The third issues commonly faced by medical workers is immense stress. Even something as simple as issuing generic Cialis can be a stressful experience because of the patient in question. The most effective way of dealing with that is conducting stress-relieving and team-building exercises among the hospital staff members on a regular basis. It needs to be diligently documented in order to find out which methods are effective and which are not because stress relief effectiveness is highly individual.
All of the above helps to improve patient experience in the long run. Utilizing various ergonomic principles, the healthcare system can be organized in such a way that the number of stressed, overworked, and unhealthy employees gradually reduces until it becomes nonexistent.
It’s no big secret that ergonomics is the study of efficiency at its very core. It’s an applied discipline aimed at coming up with a set of rules and arrangements that people follow in order to work in the safest and most efficient conditions possible. You already know that.
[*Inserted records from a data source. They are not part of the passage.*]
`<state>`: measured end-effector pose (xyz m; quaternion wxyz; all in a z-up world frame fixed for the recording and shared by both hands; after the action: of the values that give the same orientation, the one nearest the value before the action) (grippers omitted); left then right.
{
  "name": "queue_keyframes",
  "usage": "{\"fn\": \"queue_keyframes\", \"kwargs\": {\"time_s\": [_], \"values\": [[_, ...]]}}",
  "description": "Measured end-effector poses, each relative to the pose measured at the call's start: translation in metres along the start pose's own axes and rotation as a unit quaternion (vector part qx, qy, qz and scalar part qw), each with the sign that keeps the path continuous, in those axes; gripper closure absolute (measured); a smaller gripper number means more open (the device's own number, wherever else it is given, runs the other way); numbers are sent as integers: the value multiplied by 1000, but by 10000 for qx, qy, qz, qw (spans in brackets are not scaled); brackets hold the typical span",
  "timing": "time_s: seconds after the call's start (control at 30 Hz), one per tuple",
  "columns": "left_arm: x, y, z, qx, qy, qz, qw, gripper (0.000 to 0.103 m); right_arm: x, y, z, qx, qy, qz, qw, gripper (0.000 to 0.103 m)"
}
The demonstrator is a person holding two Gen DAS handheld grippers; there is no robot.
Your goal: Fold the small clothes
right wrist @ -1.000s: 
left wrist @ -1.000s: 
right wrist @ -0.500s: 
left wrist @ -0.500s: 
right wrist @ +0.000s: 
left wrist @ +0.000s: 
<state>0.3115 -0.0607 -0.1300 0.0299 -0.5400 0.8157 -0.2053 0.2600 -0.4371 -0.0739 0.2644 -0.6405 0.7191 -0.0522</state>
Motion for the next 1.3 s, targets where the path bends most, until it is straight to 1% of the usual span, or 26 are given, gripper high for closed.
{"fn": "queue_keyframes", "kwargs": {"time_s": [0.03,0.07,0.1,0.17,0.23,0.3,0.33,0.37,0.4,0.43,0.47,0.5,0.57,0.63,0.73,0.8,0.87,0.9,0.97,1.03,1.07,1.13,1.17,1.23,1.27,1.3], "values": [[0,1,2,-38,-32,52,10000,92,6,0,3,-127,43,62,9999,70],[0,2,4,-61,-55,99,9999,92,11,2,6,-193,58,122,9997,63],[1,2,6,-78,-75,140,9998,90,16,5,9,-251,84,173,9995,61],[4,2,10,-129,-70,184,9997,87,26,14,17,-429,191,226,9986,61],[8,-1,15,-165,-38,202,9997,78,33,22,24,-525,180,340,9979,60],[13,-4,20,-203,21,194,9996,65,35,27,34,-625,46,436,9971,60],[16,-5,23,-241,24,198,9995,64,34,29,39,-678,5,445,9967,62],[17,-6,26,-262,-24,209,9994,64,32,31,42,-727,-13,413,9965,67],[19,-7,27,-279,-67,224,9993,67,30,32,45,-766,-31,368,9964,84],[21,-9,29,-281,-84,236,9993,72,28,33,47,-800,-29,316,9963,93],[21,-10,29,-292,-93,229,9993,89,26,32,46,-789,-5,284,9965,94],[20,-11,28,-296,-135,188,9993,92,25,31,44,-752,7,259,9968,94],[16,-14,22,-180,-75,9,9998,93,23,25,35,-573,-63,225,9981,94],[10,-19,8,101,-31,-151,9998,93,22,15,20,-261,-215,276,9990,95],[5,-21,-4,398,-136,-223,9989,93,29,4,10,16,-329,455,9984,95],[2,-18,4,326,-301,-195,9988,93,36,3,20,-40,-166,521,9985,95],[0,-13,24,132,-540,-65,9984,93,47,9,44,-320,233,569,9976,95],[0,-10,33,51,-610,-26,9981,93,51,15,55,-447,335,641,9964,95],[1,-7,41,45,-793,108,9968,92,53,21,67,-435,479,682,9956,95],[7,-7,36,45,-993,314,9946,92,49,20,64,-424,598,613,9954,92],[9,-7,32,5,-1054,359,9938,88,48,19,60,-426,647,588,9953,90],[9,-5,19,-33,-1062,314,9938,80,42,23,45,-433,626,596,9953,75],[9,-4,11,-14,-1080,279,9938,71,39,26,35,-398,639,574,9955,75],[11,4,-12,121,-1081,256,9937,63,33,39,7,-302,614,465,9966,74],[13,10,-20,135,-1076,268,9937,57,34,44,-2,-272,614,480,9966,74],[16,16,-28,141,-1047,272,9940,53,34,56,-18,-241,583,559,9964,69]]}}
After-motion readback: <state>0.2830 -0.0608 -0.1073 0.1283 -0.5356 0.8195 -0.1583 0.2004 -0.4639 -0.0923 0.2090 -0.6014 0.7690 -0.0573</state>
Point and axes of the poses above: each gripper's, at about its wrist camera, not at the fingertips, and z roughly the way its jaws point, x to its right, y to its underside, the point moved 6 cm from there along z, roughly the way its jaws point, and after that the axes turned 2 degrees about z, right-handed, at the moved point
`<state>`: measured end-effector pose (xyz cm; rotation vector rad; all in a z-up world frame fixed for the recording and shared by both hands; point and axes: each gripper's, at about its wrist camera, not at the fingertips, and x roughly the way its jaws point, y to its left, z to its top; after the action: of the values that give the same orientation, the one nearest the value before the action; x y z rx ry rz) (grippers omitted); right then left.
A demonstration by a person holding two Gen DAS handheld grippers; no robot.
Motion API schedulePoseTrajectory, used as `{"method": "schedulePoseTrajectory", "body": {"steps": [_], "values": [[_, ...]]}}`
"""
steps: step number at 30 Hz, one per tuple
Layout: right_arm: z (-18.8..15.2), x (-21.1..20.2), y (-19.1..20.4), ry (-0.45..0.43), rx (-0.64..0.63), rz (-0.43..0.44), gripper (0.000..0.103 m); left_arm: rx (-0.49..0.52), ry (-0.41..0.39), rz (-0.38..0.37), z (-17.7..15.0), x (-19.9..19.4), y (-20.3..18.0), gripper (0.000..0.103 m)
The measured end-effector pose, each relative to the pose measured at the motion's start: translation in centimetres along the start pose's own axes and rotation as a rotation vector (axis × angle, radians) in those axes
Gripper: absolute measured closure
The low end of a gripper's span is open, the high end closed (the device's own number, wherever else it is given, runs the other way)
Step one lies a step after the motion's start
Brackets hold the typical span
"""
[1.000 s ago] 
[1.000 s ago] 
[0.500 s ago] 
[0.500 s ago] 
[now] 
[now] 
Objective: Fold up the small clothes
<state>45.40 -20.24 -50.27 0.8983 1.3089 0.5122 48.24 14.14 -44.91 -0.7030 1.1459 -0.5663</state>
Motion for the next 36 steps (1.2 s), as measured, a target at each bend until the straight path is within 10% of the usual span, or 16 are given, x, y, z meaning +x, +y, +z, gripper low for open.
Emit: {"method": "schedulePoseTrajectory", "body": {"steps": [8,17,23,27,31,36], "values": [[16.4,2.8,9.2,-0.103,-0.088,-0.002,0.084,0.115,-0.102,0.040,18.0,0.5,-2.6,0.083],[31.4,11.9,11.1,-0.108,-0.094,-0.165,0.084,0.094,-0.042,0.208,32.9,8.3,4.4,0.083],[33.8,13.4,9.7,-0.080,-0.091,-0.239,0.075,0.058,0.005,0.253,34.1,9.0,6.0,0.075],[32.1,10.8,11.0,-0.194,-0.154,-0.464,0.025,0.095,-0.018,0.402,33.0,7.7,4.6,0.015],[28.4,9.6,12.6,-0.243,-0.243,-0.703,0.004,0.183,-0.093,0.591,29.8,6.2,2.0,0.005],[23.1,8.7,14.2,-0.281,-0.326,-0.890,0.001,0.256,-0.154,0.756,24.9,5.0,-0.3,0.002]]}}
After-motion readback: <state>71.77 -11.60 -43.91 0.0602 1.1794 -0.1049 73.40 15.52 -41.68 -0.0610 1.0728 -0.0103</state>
By the way, do you know that there’s a direct correlation between unergonomic work conditions and sexual dysfunction in females?
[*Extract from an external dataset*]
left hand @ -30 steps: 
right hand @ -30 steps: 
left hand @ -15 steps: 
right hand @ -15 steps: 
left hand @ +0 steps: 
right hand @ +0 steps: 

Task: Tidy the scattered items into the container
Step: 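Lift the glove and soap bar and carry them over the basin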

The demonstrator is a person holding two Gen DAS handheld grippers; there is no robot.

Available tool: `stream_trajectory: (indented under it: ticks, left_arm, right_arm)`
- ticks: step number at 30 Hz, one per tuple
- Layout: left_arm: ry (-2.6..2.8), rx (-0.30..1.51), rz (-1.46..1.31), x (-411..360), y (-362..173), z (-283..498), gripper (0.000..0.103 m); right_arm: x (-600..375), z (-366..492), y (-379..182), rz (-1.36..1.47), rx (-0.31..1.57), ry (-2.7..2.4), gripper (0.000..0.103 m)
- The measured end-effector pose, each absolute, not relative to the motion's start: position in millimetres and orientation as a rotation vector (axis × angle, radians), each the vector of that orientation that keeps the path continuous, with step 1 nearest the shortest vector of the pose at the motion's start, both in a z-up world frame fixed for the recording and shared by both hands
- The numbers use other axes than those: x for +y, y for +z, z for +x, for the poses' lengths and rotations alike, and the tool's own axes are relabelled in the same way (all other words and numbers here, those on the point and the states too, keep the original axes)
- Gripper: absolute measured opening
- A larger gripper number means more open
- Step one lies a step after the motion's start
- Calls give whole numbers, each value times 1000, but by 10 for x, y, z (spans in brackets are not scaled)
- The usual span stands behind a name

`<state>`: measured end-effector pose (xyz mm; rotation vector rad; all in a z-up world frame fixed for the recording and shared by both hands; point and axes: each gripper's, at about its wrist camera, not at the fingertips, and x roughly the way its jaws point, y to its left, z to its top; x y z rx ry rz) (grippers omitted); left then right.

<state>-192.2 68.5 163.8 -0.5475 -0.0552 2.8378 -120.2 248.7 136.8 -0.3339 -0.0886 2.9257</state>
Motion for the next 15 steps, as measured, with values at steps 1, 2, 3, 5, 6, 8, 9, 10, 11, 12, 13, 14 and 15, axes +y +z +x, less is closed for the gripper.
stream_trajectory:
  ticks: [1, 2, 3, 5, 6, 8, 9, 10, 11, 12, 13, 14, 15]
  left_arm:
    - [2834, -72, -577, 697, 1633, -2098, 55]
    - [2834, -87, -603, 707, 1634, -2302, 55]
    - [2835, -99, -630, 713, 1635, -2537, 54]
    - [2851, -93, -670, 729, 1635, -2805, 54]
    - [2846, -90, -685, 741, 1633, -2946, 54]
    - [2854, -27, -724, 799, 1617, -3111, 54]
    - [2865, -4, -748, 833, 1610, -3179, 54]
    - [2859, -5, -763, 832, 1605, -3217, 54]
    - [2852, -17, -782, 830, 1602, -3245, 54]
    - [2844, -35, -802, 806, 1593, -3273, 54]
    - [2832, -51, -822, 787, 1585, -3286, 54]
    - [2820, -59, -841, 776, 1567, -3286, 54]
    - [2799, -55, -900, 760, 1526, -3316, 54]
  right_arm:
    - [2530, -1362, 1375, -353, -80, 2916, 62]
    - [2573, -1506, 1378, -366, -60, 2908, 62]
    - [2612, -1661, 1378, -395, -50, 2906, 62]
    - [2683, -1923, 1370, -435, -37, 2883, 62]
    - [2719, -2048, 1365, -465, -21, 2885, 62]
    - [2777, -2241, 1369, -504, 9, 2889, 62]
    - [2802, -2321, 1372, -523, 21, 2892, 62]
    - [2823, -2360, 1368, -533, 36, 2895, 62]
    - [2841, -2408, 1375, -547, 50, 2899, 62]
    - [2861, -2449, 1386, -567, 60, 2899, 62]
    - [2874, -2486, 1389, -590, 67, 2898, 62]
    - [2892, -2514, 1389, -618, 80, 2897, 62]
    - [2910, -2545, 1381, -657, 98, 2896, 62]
Leading Causes Of Sexual Dysfunction
There are many possible reasons for sexual inadequacy in females, including endocrine diseases, neurological and nerve illnesses, cardiac conditions, side-effects from medications, just to name a few. Did you know that one of the most frequently overlooked causes is stress? Anxiety caused by an unergonomic work environment could possibly lead to severe sexual issues in women.
Alleviating Anxiety and Treating The Illness
Of course, there are many potential issues that arise from the unergonomic work environment, including back pain, headaches, and sore neck. This, along with the serious issue we’re discussing here, calls for an ergonomic assessment. There are some other ways of treating female sexual dysfunction that you can resort to in the meantime.
Best Ways to Treat Female Sexual Dysfunction
The most cost-effective way of treating FSD – purchasing generic female Viagra. You can pay more for brand-name lady Viagra, or you can settle on something like “Lady Era”. The choice is entirely up to you, but the recent studies suggest that the generic drug is able to take care of all the stress-related symptoms, including – limited/absent sexual thoughts and desires, limited response to sexual stimulation, loss of interest in sex or inability to keep interest in sex, feelings of sexual frustration. Of course, your best bet is finding out what caused it and taking care of the root of the problem first. As you now know, sometimes sexual inadequacy is caused by improper working conditions. We strongly suggest a complex approach – both medication and ergonomic assessment.